**Material for the task:**
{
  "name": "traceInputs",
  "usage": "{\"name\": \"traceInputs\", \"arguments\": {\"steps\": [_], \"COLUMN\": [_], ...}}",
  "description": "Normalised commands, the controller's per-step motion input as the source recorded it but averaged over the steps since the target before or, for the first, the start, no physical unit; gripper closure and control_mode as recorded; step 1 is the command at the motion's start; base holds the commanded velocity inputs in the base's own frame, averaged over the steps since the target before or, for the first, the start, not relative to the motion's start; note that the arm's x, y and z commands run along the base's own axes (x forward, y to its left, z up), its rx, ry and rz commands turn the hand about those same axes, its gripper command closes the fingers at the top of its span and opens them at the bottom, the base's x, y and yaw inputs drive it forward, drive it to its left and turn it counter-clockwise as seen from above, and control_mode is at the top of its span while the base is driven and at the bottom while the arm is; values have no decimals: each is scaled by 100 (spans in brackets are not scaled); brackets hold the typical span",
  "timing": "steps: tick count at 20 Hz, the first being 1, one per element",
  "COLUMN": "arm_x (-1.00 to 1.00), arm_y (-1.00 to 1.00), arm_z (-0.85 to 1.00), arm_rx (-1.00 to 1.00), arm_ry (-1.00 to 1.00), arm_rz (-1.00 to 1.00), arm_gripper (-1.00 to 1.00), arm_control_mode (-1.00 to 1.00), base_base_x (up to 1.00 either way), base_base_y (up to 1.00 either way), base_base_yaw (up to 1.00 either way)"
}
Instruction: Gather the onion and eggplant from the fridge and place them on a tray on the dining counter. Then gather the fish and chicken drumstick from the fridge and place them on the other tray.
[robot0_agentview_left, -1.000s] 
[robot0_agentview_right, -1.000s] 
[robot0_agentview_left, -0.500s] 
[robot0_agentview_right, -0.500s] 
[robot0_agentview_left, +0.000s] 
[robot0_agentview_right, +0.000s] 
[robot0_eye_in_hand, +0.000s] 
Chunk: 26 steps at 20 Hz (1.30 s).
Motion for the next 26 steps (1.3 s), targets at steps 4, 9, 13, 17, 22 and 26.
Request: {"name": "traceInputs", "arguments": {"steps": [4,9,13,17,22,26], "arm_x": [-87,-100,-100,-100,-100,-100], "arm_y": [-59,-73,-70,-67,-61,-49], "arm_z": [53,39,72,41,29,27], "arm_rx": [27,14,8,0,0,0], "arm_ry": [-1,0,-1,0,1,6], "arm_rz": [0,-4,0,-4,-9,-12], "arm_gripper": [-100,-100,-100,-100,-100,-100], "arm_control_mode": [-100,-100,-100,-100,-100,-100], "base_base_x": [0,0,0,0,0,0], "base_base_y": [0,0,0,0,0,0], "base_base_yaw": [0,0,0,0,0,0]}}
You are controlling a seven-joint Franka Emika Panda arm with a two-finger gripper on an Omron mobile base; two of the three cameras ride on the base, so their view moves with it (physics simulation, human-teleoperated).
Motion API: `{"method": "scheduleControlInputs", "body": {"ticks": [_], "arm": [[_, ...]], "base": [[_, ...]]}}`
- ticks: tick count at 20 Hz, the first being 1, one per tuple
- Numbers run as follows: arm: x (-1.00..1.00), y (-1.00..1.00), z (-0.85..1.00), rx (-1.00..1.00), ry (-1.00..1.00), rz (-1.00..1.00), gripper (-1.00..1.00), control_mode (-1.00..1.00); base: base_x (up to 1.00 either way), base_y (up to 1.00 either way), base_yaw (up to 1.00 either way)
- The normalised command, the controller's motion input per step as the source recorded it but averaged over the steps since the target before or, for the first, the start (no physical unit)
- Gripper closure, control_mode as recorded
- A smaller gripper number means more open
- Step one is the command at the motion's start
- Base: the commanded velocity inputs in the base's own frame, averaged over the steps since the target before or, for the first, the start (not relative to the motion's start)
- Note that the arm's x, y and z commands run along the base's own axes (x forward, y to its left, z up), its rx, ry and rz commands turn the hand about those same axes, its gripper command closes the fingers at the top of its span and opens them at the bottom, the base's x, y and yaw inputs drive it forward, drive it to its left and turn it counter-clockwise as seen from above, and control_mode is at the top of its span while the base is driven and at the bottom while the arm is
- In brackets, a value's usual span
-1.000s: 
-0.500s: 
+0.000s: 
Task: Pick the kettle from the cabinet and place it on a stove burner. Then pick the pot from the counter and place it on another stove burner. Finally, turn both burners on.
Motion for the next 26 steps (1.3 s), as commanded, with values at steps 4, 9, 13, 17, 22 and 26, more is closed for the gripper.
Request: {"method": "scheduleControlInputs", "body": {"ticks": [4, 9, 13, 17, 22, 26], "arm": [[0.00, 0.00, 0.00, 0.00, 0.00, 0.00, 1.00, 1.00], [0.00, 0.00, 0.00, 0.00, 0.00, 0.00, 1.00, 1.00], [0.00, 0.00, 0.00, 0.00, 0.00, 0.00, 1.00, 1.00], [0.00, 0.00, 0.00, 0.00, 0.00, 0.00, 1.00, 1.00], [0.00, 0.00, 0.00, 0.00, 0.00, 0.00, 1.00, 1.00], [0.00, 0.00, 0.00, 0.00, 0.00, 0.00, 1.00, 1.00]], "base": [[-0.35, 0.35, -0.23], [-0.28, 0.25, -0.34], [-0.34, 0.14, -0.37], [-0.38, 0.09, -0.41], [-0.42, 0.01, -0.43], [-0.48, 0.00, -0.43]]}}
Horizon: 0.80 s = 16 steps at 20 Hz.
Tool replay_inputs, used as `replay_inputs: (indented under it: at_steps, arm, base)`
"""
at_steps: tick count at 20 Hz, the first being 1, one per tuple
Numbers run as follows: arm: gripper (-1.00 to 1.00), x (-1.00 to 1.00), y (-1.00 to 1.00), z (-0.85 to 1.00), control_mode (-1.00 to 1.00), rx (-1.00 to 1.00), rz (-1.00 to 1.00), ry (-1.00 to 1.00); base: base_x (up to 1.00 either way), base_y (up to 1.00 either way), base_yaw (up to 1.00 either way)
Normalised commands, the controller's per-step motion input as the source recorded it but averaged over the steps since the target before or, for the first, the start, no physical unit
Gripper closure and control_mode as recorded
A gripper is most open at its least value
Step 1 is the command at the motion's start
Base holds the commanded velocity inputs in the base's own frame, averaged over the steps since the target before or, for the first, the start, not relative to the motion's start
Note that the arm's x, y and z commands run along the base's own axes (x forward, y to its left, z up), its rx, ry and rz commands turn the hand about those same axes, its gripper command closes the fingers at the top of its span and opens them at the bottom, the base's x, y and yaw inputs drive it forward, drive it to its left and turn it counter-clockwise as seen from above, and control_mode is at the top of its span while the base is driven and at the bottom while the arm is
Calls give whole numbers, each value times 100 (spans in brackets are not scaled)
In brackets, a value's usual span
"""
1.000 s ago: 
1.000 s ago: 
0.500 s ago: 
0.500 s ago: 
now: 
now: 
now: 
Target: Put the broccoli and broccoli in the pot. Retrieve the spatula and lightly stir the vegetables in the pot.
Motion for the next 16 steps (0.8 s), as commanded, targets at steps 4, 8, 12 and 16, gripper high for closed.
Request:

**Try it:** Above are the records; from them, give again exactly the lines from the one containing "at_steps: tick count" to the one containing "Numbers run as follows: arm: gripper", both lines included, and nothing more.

**Answer to this task:**
at_steps: tick count at 20 Hz, the first being 1, one per tuple
Numbers run as follows: arm: gripper (-1.00 to 1.00), x (-1.00 to 1.00), y (-1.00 to 1.00), z (-0.85 to 1.00), control_mode (-1.00 to 1.00), rx (-1.00 to 1.00), rz (-1.00 to 1.00), ry (-1.00 to 1.00); base: base_x (up to 1.00 either way), base_y (up to 1.00 either way), base_yaw (up to 1.00 either way)

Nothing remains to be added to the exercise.